Acting on a tip from a local, we proceeded upriver to a location previously overgrown by thick stands of invasive tamarisk, recently cut down. There it was: the image of a bison. It evoked the long linear bison images in the French caves — stylistically ancient, powerful. We could tell only that it was OLD.
And then, just to its left, a mammoth outline started to come into focus. Mammoth with tusks, mammoth that last roamed the area 10,800 years ago. Paleolithic art. Binoculars up, the panel unfolded before us. Far different from everything else we had seen in that location, or any location. 11,000 to 13,000 years old.
We’ve seen large mammals in rock art before — elk, cougar, bear — but mammoths are altogether rare, with forgeries among them. This one, apparently, is the real McCoy. My camera couldn’t capture much of the deeply weathered images, but click on this link to the scientific paper about this panel. Skim the text; study the excellent photos. Judge for yourself whether this is truly a mammoth.
Flickers swooped from tree to tree, leading us back to the car. I walked in silence, thinking of the other puzzling petroglyph I’ve seen: the one that looks exactly like a long-necked dinosaur with wings at Natural Bridges National Monument. If ancient humans documented local mammoths, couldn’t they also document local dragons?
October 19, 2013
Last night, after I laid my head on my pillow and my body settled into a deep and restful sleep, the 100,000th view of my blog took place. This is not something of import to my readers, but the milestone means a great deal to me; I set out in 2009 to record my adventures only for myself and a few family and friends in Minnesota. To learn that readers have clicked in from 132 countries makes me shake my head, and consult an atlas. (Could you point to the Bailiwick of Guernsey? or Réunion? I couldn’t.)
I’m a classic example of how determination and tenacity trumped skill-less-ness. Lacking any computer literacy, I muddled through teaching myself the basics of WordPress. My first month of blog posts had no photos because I was clueless as to how to add them. I lost more posts than I can count because of technology glitches, sporadic signal in the wilderness, or touching the wrong button. I’m a social media ignoramus and haven’t gotten into Twitter, so I lack networking connections that could ‘boost my numbers.’ My children are making me learn Instagram (‘rangerkathryn’) but that progress is laughably slow. I don’t even know how to fix the varied last names on my email, Facebook, blog accounts — am I Burke, Colestock, or Colestock-Burke? (Answer: all.) Forgive me. I’ll get techie help at Thanksgiving from my very talented son.
If you are a new blogger, be encouraged: it takes only discipline, fueled by inspiration. Find your passion and share it with others! Sit down to write when it’s easy, but also when you’re feeling blocked and mute. Read and comment on others’ blogs. Learn by doing. Do!

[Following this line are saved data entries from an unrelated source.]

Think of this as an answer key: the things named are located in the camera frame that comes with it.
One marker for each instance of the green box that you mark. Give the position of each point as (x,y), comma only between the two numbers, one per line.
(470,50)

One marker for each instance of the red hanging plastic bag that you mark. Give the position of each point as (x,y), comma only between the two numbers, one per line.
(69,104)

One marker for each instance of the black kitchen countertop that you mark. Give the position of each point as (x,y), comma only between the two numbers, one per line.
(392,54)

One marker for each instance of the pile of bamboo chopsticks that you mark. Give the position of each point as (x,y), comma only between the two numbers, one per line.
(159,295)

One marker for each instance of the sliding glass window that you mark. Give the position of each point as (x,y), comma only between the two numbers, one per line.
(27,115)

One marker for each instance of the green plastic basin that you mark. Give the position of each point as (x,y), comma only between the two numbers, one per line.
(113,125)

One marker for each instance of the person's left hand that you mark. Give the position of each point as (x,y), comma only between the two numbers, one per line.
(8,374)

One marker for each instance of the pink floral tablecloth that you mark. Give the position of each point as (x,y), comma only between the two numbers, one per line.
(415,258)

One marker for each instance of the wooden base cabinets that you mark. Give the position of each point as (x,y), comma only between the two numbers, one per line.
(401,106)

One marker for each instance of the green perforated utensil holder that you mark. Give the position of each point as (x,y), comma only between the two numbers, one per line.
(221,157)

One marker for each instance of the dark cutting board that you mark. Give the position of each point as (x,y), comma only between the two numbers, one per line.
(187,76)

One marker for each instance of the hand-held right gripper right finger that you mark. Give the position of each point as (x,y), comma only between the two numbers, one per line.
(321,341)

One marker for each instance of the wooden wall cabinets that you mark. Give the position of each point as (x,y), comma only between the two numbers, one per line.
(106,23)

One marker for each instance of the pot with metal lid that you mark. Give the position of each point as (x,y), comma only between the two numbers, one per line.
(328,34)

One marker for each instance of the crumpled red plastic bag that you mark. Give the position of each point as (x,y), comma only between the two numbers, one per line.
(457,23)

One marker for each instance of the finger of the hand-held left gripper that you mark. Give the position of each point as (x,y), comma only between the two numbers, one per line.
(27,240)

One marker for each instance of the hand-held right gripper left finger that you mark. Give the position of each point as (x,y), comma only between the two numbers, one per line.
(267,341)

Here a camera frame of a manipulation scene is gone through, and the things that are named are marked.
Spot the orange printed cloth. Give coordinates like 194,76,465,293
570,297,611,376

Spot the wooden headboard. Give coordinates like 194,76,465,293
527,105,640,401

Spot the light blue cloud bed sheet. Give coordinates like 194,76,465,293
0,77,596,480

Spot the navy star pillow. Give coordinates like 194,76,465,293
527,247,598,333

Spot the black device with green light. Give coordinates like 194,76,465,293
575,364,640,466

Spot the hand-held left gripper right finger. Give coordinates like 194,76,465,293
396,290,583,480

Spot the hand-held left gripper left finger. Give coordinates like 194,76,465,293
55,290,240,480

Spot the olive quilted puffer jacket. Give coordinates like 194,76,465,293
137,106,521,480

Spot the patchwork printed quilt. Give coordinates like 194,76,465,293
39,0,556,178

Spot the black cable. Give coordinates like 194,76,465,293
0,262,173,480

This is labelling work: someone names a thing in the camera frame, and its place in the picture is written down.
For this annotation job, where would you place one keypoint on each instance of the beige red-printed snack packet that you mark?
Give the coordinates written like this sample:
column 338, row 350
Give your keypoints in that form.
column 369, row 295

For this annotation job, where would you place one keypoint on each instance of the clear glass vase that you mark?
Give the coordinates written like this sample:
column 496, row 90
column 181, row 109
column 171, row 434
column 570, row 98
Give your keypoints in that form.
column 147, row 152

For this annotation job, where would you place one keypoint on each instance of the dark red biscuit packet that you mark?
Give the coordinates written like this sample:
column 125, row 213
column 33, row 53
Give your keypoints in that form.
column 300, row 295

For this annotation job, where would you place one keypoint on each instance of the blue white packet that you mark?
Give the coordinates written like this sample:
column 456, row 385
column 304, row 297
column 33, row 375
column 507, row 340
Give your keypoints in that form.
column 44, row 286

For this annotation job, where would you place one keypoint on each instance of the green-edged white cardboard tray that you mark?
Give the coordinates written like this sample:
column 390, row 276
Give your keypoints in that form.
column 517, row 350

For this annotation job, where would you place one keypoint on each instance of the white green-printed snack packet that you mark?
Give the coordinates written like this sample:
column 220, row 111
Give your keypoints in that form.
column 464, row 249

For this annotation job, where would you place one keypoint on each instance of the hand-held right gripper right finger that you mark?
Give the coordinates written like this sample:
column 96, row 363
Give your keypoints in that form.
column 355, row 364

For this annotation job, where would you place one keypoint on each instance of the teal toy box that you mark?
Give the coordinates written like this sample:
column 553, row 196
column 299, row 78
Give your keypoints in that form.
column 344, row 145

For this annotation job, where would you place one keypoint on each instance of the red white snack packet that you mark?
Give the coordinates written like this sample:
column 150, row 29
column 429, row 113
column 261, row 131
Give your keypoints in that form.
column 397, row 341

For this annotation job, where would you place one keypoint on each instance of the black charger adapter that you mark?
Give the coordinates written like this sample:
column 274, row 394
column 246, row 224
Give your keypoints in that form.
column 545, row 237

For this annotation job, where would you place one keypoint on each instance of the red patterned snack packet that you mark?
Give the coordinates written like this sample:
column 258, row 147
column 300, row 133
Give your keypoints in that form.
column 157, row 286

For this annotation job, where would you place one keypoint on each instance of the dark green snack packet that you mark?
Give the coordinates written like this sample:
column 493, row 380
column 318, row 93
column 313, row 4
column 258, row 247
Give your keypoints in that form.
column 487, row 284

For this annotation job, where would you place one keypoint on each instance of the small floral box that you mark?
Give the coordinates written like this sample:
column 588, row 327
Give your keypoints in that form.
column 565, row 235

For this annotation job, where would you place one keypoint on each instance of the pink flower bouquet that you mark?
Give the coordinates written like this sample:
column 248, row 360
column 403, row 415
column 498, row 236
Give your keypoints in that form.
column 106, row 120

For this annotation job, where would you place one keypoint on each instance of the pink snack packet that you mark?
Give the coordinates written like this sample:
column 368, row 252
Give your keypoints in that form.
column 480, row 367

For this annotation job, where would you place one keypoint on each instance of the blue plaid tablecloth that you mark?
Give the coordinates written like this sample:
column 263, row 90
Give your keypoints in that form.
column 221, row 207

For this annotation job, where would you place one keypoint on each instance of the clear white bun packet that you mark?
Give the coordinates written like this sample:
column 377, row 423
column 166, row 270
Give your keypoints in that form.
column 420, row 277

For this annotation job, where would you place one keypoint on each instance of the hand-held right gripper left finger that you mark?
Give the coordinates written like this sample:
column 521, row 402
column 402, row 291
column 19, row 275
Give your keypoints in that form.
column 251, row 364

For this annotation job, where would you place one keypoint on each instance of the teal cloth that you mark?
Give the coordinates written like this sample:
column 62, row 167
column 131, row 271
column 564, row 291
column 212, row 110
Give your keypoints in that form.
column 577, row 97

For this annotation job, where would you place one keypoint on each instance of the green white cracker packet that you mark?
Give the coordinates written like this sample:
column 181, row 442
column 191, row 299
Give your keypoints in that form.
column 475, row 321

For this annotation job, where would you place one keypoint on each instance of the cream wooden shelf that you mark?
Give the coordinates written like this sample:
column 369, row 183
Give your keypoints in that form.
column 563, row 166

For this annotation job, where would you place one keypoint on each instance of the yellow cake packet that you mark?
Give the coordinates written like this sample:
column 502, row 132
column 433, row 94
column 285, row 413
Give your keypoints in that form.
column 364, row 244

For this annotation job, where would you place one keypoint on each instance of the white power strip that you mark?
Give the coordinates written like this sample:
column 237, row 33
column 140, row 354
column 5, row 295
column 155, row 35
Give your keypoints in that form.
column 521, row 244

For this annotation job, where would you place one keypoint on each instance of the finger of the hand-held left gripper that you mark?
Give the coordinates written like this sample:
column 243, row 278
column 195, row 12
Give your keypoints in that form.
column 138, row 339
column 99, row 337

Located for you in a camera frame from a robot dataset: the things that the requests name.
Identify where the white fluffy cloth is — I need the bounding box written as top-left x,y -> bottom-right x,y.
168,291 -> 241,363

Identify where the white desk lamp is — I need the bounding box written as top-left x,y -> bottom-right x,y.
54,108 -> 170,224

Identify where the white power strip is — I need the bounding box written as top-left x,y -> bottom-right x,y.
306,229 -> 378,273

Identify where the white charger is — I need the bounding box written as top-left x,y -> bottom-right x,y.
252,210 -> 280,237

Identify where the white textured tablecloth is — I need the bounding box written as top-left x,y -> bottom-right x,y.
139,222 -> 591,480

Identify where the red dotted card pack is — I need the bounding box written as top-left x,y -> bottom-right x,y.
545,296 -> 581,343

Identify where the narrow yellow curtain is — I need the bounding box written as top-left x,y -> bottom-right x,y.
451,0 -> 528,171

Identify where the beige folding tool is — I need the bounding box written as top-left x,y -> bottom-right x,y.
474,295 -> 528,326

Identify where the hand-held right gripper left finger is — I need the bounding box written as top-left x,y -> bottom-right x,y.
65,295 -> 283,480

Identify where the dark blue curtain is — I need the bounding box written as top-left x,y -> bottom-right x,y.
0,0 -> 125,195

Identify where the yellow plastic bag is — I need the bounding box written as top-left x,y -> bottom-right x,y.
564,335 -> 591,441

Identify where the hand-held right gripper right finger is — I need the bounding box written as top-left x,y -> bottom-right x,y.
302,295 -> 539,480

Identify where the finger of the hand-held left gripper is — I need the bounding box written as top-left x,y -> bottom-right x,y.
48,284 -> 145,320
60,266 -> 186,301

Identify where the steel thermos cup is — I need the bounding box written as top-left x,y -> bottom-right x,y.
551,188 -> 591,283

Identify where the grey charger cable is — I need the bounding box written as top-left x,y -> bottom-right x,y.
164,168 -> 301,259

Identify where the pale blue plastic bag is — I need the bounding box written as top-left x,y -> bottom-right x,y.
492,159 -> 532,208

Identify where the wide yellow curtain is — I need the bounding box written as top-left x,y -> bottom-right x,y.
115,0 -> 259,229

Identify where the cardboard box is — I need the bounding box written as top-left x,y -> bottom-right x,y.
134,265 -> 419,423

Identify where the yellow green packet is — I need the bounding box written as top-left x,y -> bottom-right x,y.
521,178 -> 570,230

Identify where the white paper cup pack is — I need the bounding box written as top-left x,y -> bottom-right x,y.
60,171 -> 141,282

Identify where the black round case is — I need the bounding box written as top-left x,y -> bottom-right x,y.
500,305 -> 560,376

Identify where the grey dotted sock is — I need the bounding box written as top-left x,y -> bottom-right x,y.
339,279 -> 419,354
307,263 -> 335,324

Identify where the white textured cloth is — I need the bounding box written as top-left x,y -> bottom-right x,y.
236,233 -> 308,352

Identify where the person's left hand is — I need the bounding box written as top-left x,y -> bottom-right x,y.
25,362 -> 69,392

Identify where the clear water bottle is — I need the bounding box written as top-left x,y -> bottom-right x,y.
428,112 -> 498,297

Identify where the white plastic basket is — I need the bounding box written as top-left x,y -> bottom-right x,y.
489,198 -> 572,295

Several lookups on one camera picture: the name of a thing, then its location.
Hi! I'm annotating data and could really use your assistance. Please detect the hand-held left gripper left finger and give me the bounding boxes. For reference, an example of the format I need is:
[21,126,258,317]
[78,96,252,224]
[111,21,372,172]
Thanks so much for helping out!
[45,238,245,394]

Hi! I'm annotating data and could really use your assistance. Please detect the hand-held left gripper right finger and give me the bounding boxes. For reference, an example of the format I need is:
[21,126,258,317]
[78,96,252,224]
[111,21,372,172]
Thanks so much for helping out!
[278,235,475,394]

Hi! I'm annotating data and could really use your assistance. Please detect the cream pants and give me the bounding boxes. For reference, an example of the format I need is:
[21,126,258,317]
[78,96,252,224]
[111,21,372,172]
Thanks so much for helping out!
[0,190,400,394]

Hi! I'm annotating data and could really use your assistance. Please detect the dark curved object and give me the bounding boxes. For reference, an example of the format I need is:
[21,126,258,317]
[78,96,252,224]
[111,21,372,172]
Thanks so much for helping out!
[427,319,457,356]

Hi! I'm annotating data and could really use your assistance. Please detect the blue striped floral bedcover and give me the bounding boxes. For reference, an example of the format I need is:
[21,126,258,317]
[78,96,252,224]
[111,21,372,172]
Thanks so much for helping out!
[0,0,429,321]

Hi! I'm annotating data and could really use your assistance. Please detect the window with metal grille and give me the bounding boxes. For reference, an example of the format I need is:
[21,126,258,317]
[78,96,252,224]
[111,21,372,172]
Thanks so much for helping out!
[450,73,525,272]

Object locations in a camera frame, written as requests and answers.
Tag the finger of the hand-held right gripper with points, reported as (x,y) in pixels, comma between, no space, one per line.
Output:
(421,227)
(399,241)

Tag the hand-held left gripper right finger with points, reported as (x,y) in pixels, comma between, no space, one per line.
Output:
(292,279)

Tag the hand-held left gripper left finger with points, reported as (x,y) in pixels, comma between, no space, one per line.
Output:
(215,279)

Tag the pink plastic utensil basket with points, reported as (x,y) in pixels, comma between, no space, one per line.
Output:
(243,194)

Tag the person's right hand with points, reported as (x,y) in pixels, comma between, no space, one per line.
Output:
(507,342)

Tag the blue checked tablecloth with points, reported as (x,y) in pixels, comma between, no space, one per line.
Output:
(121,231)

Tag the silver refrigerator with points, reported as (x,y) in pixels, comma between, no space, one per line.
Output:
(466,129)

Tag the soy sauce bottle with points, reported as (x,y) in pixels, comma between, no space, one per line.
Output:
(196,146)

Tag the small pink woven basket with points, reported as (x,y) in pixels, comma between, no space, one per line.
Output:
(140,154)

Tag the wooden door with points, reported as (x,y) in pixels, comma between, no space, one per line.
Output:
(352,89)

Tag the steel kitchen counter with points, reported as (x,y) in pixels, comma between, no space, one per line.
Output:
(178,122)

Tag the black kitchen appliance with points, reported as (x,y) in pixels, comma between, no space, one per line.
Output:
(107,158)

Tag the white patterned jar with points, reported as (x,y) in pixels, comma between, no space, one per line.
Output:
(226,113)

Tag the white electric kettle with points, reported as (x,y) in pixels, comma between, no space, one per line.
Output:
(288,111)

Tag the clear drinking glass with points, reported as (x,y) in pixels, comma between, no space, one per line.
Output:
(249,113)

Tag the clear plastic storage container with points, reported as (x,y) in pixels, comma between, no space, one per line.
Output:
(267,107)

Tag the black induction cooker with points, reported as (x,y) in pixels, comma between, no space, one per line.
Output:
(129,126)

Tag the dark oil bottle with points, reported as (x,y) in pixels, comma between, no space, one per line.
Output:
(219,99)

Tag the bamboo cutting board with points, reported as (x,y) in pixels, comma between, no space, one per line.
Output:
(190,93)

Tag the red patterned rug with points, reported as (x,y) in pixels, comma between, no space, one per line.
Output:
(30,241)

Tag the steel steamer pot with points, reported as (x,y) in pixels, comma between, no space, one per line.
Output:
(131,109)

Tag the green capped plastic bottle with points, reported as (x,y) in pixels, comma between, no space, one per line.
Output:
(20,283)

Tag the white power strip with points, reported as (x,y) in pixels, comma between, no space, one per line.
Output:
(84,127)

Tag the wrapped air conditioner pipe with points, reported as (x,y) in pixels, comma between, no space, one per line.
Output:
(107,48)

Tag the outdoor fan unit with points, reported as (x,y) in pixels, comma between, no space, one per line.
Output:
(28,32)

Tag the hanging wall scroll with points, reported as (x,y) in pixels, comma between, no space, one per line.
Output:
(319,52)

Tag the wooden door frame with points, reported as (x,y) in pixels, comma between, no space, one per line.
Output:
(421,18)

“Thank you” seems paltry to say to you, my readers. My sincerest gratitude goes to each one. I’d keep writing without you — but, oh, how fun it is to have you along!
October 17, 2013
WELCOME BACK TO WORK, all 401 NPS sites! WAHOO!!!
A sixteen-day closure was excruciating, but in the last year America’s national parks welcomed more than 270 million regular people. They all came, and continue to come, for their own reasons — beauty, refreshment, to-do list, head-clearing, exercise, inspiration. If I could give only one message to Congress, it is this: These places are essential in the fabric of our lives.
To those putting on the green and gray today: brace yourselves for the most sincere, profuse, grateful expressions of joy and delight and relief that you’ve likely experienced in that uniform. My experience in the entrance station on the first day Canyonlands opened (under state funding) was almost surreal: nearly 100% of the cars that drove up were grinning, clapping, laughing, high-fiving me — ecstatic to be able to return to their parks. It was an unceasing stream of “I’m so happy to see you” and “Thrilled that you’re back at work.”
I’ve seen lots of smiles in this park — but this day was one solid grin, from beginning to end. And, to my peers working in entrance booths and visitor centers across America today, all I can say is: ENJOY IT. There’s nothing like ‘going without’ to remind us to be grateful.
OPEN THE GATES!
October 15, 2013
I’m imagining, with a smile, what would happen if we sat all our legislators down with tea and scones while they watched this three-and-a-half minute video. Go get your cup of something hot and click on this link:
October 10, 2013
Things are quickly going from “okay” to “not okay” in our parks, and it isn’t because of the animals. My friend/colleague in California offers a ranger’s-eye view —
Meanwhile in Death Valley National Park, the tally so far stands at:
- 6 padlocks cut
- 7 closure signs removed
- 3 locks picked
- 2 deadbolts vandalized beyond repair
- 2 piles of poo outside locked restrooms
- 2 big-ass boulders moved aside for a vehicle to drive off-road around a locked gate
- And an unaccountable number of traffic cones and sandwich boards tossed aside or run over by a vehicle
Thank you for vandalizing! Please come again!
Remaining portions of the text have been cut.